A prominent cancer organization is for the first time recommending Americans initiate colorectal cancer screening at age 45 instead of waiting until age 50, a threshold long endorsed by many other medical groups.

The new guidelines, from the American Cancer Society, would extend routine colorectal cancer screening to an additional 22 million American adults between the ages of 45 and 49 and send a clear message that colorectal cancer, which has been rising in young adults, is no longer just a disease of older people.

Dr. Thomas Weber, co-chairman of an early-age onset colon cancer task group for the National Colorectal Cancer Roundtable but who was not involved in writing the new recommendation, called lowering the age for first screening "a game changer" that could save thousands of lives.

"This is a very, very big deal," said Weber, who is director of surgical oncology for the northwest region of Northwell Health. "Solid epidemiological data from our national cancer registries documents a dramatic increase in the incidence of colon and especially rectal cancer among individuals under the age of 50, and the vast majority of those cases are in the 40- to 49-year-old age bracket."

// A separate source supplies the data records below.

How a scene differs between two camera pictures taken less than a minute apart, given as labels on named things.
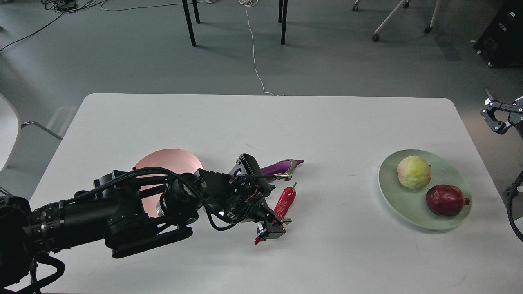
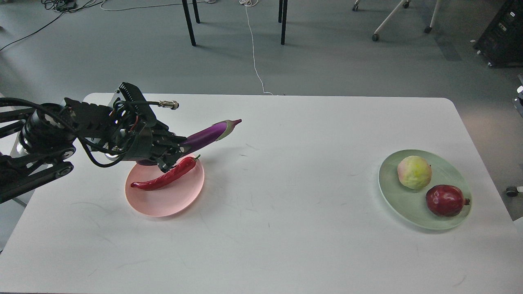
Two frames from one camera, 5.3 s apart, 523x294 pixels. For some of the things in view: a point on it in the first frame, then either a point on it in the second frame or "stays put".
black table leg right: [282, 18] stays put
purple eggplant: [286, 166] -> [201, 138]
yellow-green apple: [414, 172] stays put
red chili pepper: [284, 205] -> [181, 166]
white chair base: [405, 3] stays put
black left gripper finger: [273, 218] -> [167, 141]
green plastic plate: [410, 205] stays put
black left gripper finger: [273, 230] -> [166, 159]
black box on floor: [501, 45] stays put

The guidelines, released Wednesday, were published in CA: A Cancer Journal for Clinicians, a peer-reviewed journal of the American Cancer Society. They do not call for everyone to have a colonoscopy, the gold standard of colon cancer screening. Rather, to maximize the chances that people will take up screening, the cancer society wants physicians to offer patients a choice of six different screening options, from the most invasive procedure, colonoscopy, which can be done every 10 years, to lab tests done on stool samples that can be collected at home, which must be repeated more often and followed by colonoscopy if results are positive.

The group estimates some 16,450 new cases of colon or rectal cancers will be diagnosed this year in Americans under 50.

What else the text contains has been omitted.